🤖 AI Summary
To address the trade-off between naturalness and security in continuous touch-based authentication on mobile devices, this paper proposes the first end-to-end fine-grained authentication framework based on contrastive learning. Methodologically, it innovatively integrates a Temporal Masked Autoencoder (TMAE) with a dual-branch temporal attention convolutional network to jointly model touch dynamics and user-specific behavioral discriminability; it further introduces, for the first time, a synergistic mechanism combining multi-head attention and channel-wise attention to enhance spatiotemporal feature representation.
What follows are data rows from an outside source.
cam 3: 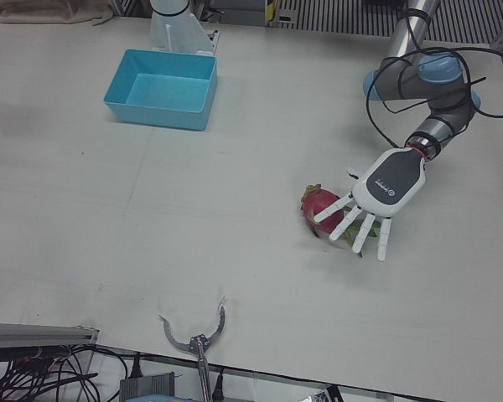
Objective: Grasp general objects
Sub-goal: 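Move the left hand down beside the pink dragon fruit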
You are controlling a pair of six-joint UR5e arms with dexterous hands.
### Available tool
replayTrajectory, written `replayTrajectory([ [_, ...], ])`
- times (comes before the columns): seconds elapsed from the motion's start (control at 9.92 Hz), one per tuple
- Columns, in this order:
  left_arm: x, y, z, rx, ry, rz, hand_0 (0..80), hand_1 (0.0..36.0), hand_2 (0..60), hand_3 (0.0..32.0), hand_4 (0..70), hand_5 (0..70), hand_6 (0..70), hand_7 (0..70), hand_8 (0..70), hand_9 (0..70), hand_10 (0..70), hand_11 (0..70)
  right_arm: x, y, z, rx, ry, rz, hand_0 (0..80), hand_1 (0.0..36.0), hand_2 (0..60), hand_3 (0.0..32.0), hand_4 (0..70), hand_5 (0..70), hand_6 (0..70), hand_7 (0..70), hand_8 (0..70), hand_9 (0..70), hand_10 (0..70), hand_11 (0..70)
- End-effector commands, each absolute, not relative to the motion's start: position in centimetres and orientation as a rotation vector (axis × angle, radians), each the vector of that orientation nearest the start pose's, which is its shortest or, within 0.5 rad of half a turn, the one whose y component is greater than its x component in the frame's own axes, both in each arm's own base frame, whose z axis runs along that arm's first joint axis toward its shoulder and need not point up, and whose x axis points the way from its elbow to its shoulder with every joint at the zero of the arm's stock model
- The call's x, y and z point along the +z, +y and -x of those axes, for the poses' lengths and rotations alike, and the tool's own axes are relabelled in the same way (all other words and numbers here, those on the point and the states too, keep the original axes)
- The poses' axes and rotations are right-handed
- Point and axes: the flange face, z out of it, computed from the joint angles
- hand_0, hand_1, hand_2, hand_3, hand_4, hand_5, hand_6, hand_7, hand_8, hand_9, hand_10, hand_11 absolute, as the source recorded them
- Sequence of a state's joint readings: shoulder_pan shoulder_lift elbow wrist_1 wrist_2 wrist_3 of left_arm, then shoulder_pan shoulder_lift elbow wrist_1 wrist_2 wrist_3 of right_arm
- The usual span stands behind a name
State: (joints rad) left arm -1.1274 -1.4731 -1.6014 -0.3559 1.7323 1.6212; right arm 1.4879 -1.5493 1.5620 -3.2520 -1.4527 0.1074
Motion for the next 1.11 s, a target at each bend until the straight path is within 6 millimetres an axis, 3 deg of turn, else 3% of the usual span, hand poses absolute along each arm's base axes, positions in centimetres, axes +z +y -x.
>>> replayTrajectory([
  [0.0,68.2,-48.7,-13.1,-0.633,1.617,-0.944,50.2,9.4,0.0,32.0,0.0,0.0,0.0,0.0,0.0,0.0,0.0,0.0,69.1,-50.0,-10.4,-2.253,2.047,-0.061,0.0,0.0,0.0,0.0,0.0,0.0,0.0,0.0,0.0,0.0,0.0,0.0],
  [0.2,72.2,-48.1,-13.6,-0.634,1.59,-0.916,50.4,9.4,0.0,32.0,0.0,0.0,0.0,0.0,0.0,0.0,0.0,0.0,69.1,-50.0,-10.4,-2.251,2.048,-0.062,0.0,0.0,0.0,0.0,0.0,0.0,0.0,0.0,0.0,0.0,0.0,0.0],
  [0.5,72.2,-48.1,-13.9,-0.628,1.592,-0.912,48.5,7.8,0.0,32.0,0.0,0.0,0.0,0.0,0.0,0.0,0.0,0.0,69.1,-50.0,-10.4,-2.251,2.048,-0.062,0.0,0.0,0.0,0.0,0.0,0.0,0.0,0.0,0.0,0.0,0.0,0.0],
  [1.01,72.0,-48.1,-14.1,-0.624,1.594,-0.91,49.4,9.1,0.0,32.0,0.0,0.0,0.0,0.0,0.0,0.0,0.0,0.0,69.1,-50.0,-10.4,-2.251,2.048,-0.062,0.0,0.0,0.0,0.0,0.0,0.0,0.0,0.0,0.0,0.0,0.0,0.0],
])
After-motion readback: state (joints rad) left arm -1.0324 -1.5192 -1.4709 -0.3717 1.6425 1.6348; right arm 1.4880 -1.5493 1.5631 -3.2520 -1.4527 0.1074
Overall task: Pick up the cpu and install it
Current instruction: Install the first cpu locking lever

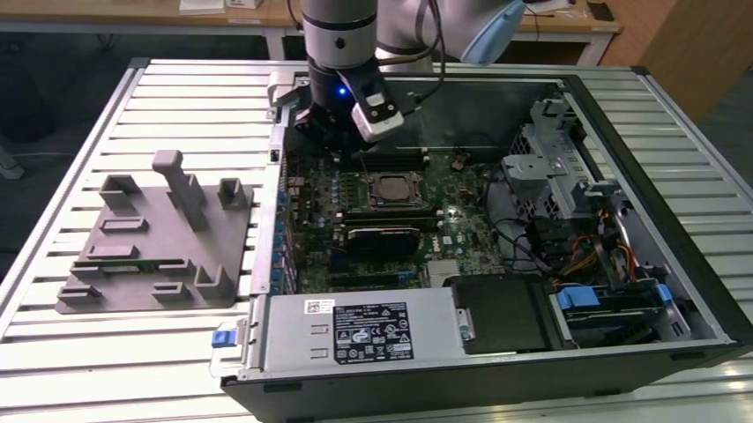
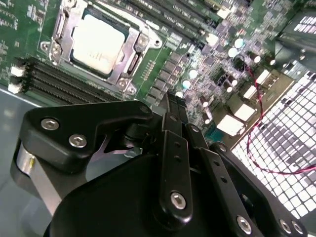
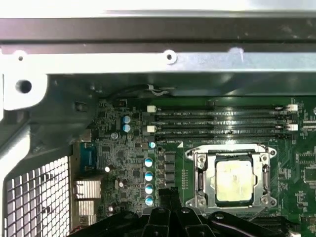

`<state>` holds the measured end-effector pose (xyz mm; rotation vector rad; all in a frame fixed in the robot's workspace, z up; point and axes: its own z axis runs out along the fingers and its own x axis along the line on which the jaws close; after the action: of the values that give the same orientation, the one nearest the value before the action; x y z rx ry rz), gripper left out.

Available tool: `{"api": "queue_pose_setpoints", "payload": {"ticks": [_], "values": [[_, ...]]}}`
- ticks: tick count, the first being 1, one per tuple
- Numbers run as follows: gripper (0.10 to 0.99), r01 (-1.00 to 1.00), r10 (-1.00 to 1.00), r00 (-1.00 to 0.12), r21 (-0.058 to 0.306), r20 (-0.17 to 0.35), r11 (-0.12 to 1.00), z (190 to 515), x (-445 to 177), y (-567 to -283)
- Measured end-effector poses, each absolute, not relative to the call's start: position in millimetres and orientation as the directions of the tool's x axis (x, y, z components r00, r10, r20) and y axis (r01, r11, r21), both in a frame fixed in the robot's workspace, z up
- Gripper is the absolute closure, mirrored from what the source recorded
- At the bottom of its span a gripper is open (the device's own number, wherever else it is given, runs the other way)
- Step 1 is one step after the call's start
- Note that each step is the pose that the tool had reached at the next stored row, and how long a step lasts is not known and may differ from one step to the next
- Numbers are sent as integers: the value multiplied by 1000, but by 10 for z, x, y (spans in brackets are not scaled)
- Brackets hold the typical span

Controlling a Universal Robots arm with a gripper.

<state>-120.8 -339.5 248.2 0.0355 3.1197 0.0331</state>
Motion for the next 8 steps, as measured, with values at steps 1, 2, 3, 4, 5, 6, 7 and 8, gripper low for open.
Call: {"api": "queue_pose_setpoints", "payload": {"ticks": [1, 2, 3, 4, 5, 6, 7, 8], "values": [[980, 23, 23, -1000, 33, -21, 999, 2482, -1212, -3395], [980, 23, 24, -1000, 45, -21, 999, 2481, -1214, -3396], [980, 23, 24, -1000, 58, -20, 998, 2481, -1215, -3396], [980, 23, 24, -1000, 73, -20, 997, 2481, -1216, -3396], [980, 23, 25, -1000, 84, -20, 996, 2481, -1216, -3397], [980, 23, 25, -1000, 89, -20, 996, 2481, -1216, -3397], [980, 23, 25, -1000, 89, -20, 996, 2481, -1216, -3397], [980, 23, 25, -999, 90, -20, 996, 2480, -1216, -3397]]}}
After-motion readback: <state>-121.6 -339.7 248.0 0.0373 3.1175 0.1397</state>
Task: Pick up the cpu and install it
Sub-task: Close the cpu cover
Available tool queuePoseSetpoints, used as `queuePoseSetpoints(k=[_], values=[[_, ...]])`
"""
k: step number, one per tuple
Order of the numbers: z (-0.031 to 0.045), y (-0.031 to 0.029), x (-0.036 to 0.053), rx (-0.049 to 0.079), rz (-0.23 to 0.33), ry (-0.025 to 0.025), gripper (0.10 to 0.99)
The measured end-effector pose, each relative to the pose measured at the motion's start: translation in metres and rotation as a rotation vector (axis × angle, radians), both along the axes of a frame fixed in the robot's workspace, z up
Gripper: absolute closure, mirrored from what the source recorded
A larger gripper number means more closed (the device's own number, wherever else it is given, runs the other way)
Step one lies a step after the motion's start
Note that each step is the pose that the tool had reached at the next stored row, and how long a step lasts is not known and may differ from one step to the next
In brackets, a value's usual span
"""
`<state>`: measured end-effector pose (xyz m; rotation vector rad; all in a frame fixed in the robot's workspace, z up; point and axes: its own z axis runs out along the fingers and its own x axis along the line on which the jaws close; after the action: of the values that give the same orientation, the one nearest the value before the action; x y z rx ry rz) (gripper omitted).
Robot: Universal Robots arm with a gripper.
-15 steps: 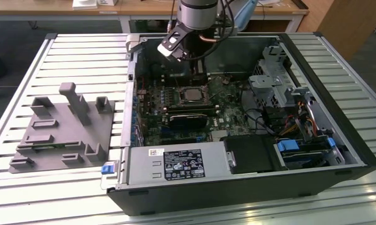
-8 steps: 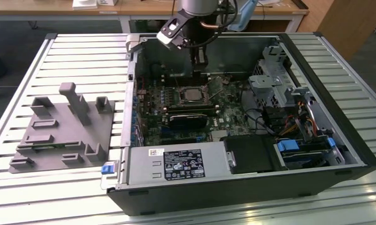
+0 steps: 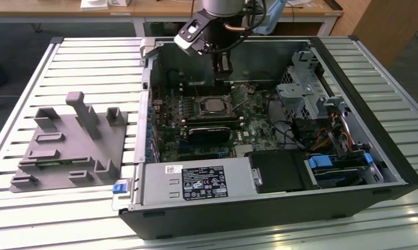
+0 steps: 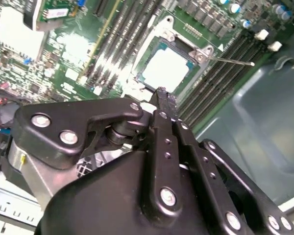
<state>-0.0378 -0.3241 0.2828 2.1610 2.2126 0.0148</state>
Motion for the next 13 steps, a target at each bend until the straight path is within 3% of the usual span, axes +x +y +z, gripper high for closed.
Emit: queuePoseSetpoints(k=[3,8,13], values=[[-0.0001,-0.0021,0.0019,0.000,0.000,0.0005,0.980],[-0.0021,-0.0022,0.0211,0.000,0.001,0.0125,0.980],[-0.0069,-0.0022,0.0280,0.000,0.020,0.0140,0.980]])
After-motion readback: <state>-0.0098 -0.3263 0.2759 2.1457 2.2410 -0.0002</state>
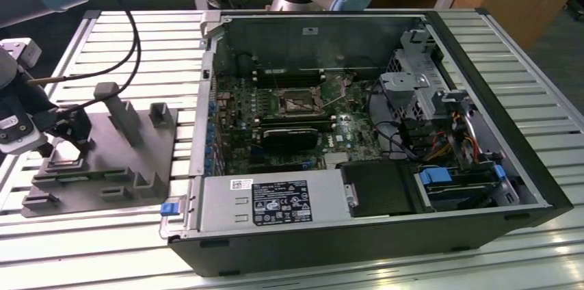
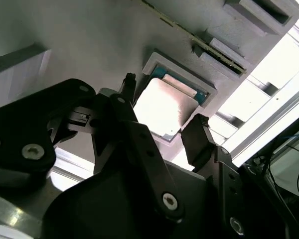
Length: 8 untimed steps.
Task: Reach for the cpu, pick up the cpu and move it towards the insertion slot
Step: 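Pick up the cpu and move it towards the insertion slot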
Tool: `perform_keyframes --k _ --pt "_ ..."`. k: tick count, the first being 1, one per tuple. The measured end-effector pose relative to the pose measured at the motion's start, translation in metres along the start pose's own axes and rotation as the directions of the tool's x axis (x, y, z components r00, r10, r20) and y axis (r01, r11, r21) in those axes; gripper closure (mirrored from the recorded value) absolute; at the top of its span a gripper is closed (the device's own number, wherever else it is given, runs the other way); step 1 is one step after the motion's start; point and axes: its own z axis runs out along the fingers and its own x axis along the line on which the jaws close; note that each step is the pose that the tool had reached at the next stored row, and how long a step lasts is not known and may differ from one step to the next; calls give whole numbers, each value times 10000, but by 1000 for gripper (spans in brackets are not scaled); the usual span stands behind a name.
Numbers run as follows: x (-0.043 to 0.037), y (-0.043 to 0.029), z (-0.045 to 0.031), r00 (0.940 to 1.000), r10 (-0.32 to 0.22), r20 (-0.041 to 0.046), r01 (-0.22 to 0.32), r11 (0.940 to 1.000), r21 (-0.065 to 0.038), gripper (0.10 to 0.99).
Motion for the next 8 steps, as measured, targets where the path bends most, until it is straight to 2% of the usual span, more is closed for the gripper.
perform_keyframes --k 8 --pt "41 1 48 10000 -2 -2 2 10000 18 439"
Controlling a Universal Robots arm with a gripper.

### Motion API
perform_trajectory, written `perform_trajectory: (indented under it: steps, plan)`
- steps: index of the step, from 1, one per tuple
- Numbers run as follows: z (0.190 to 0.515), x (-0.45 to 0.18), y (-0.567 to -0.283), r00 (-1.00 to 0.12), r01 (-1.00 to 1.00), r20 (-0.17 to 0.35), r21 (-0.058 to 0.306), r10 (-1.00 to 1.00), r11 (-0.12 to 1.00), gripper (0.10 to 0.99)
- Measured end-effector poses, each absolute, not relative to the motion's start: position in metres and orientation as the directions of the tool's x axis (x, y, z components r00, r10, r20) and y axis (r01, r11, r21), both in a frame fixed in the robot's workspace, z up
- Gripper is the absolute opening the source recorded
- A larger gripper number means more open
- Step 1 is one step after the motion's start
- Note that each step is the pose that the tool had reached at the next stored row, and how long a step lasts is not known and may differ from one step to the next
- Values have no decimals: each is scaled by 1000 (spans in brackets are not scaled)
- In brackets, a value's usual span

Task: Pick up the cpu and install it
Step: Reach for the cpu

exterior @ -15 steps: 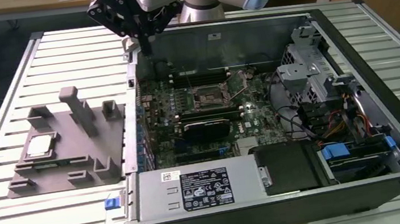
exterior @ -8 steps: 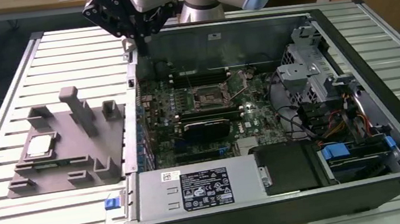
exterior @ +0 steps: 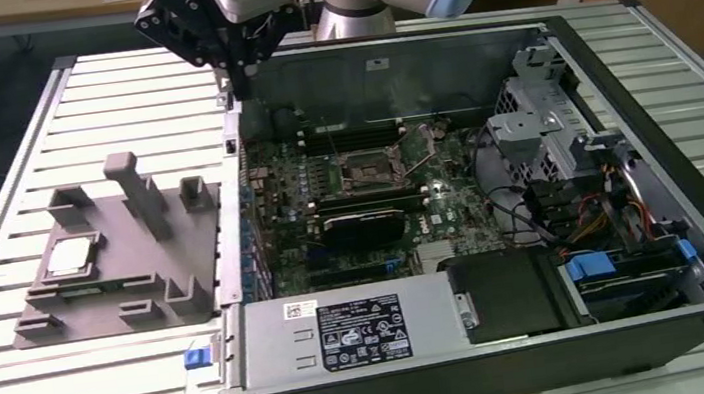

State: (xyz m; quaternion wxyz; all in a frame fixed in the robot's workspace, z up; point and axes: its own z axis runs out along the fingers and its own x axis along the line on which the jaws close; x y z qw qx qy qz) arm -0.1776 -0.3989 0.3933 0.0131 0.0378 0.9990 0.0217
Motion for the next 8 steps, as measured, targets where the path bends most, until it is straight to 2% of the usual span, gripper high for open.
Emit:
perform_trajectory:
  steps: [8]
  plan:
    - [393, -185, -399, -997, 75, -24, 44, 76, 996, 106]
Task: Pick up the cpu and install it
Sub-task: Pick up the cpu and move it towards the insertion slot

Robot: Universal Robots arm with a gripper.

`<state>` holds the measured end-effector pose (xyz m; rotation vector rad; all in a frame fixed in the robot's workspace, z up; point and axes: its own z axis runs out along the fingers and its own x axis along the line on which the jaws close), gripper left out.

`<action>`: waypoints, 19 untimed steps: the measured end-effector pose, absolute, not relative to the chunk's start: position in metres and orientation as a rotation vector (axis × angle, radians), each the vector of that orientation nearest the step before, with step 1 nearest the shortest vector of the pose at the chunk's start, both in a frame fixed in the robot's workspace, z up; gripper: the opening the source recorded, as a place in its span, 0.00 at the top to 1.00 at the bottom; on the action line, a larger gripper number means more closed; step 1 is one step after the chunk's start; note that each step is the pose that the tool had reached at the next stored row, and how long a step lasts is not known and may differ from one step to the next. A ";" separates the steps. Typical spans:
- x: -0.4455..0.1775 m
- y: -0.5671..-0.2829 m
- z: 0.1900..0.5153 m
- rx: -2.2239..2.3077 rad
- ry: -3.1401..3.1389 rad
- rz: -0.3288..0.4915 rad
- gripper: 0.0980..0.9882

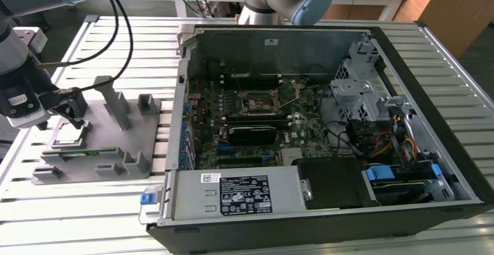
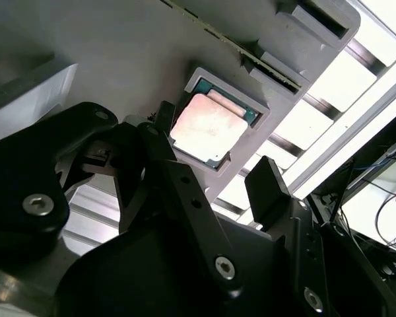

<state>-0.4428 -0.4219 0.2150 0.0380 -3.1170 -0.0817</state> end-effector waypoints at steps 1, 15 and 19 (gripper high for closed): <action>-0.443 -0.422 0.214 0.038 -3.117 -0.082 0.32; -0.443 -0.422 0.199 0.036 -3.117 -0.082 0.32; -0.443 -0.420 0.196 0.036 -3.117 -0.082 0.32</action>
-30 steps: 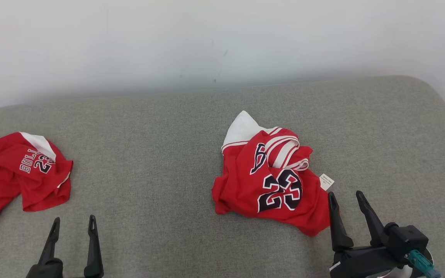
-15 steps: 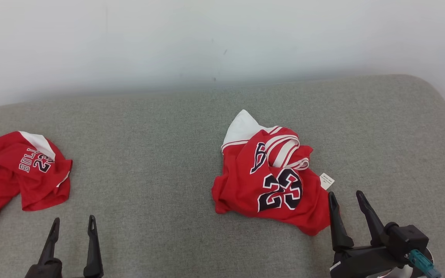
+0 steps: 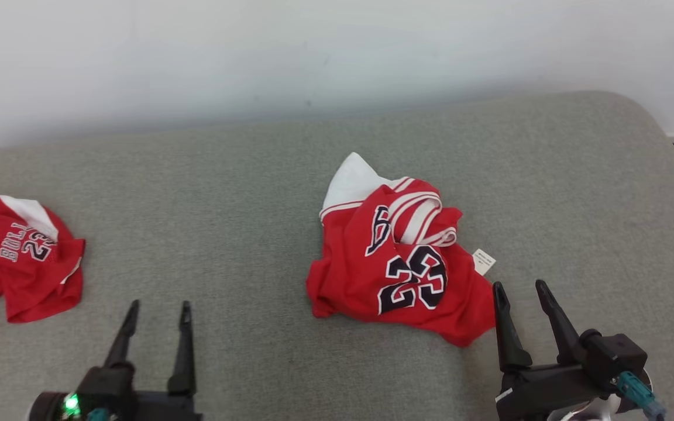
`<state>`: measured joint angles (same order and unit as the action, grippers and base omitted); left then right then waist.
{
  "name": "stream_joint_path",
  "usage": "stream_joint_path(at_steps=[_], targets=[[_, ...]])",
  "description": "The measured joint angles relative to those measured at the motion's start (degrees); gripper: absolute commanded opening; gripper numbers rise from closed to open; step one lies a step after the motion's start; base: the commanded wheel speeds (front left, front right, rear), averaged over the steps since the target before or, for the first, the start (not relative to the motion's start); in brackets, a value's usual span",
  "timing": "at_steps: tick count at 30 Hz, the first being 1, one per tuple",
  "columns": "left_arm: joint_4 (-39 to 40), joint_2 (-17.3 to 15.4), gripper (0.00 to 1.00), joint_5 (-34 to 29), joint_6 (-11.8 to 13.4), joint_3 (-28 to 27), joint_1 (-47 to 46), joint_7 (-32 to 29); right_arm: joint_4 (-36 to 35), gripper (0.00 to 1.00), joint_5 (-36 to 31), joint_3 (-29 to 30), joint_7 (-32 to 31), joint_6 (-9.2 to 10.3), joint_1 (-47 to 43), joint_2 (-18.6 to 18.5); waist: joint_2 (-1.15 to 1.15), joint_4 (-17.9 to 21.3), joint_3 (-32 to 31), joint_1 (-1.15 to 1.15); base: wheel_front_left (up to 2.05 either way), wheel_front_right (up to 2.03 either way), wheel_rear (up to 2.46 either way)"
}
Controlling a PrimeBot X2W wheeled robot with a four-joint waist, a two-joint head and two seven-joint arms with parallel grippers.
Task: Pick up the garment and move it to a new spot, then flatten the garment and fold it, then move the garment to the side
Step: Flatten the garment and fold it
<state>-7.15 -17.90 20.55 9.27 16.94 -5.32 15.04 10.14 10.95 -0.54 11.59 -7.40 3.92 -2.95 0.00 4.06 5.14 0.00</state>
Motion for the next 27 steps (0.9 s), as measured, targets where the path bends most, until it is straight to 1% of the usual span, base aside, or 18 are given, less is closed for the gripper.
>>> stream_joint_path(at_steps=[7,13,16,20,21,22,23,27], targets=[[-7.03,2.75,1.0,-0.21,-5.27,5.38,-5.96,-0.24,0.47,1.0,0.67,0.3,0.83,0.0,1.51,0.0,0.0,2.84,2.45,0.0,0.0,0.0,0.0],[-13.5,5.04,1.0,-1.21,-9.07,9.83,-9.68,-0.42,1.52,1.0,1.82,0.45,1.86,0.0,3.09,-0.02,0.0,5.64,5.21,0.0,0.0,0.0,0.0],[-16.72,6.19,1.0,-1.35,-10.36,11.02,-11.29,-0.41,2.09,1.0,2.18,0.22,2.18,0.0,3.86,-0.01,0.0,7.21,6.42,0.0,0.0,0.0,0.0],[-20.36,7.26,1.0,-1.33,-10.78,11.13,-13.38,-0.22,2.72,1.0,2.44,0.03,2.67,0.0,4.39,-0.01,0.0,9.26,7.62,-0.01,0.0,0.0,0.0],[-20.98,7.45,0.55,-1.33,-10.77,10.9,-13.91,-0.16,2.91,1.0,2.44,0.13,2.76,0.0,4.39,-0.01,0.0,9.71,7.84,-0.01,0.0,0.0,0.0],[-21.69,7.55,0.2,-1.32,-10.78,10.7,-14.43,-0.16,3.05,1.0,2.44,0.25,2.82,0.0,4.39,-0.02,0.0,10.12,8.04,-0.01,0.0,0.0,0.0],[-22.34,7.61,0.0,-1.29,-10.8,10.46,-14.86,-0.15,3.22,1.0,2.44,0.37,2.92,0.0,4.41,-0.03,0.0,10.46,8.2,-0.01,0.0,0.0,0.0],[-24.08,7.71,0.0,-1.37,-11.29,9.92,-15.99,0.0,3.7,1.0,2.42,0.76,3.14,0.0,4.42,-0.02,0.0,10.94,8.26,-0.01,0.0,0.0,0.0]])
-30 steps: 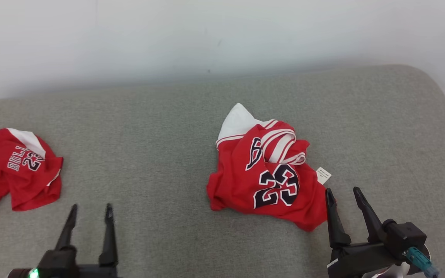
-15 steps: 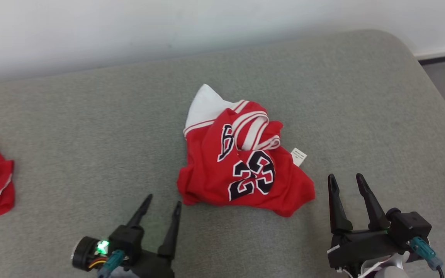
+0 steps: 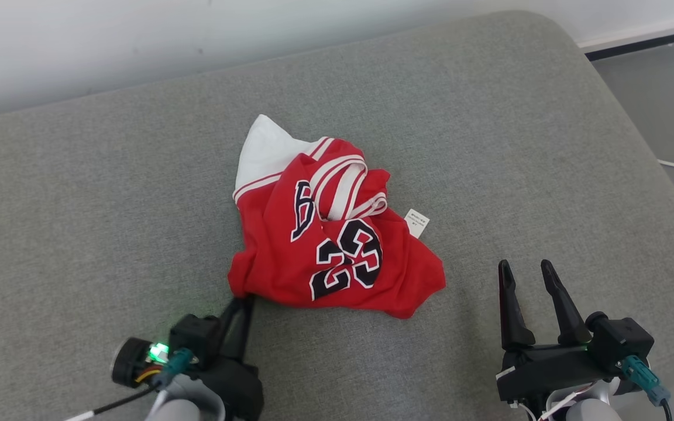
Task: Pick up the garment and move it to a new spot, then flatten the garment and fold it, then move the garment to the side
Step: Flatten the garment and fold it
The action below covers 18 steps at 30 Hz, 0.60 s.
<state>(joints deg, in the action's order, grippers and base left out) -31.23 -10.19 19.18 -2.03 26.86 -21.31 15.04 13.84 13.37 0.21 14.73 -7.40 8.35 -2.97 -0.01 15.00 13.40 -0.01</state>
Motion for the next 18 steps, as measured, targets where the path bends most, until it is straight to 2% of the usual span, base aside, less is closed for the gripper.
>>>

Evaluated on both public benchmarks and a newly constructed dataset, the method achieves state-of-the-art performance: +5.2% authentication accuracy, −38% false rejection rate, and millisecond-level real-time inference. This work establishes a new paradigm for seamless, continuous, and highly robust behavioral biometric authentication on mobile platforms.
📝 Abstract
Smart mobile devices have become indispensable in modern daily life, where sensitive information is frequently processed, stored, and transmitted-posing critical demands for robust security controls. Given that touchscreens are the primary medium for human-device interaction, continuous user authentication based on touch behavior presents a natural and seamless security solution. While existing methods predominantly adopt binary classification under single-modal learning settings, we propose a unified contrastive learning framework for continuous authentication in a non-disruptive manner. Specifically, the proposed method leverages a Temporal Masked Autoencoder to extract temporal patterns from raw multi-sensor data streams, capturing continuous motion and gesture dynamics. The pre-trained TMAE is subsequently integrated into a Siamese Temporal-Attentive Convolutional Network within a contrastive learning paradigm to model both sequential and cross-modal patterns. To further enhance performance, we incorporate multi-head attention and channel attention mechanisms to capture long-range dependencies and optimize inter-channel feature integration. Extensive experiments on public benchmarks and a self-collected dataset demonstrate that our approach outperforms state-of-the-art methods, offering a reliable and effective solution for user authentication on mobile devices.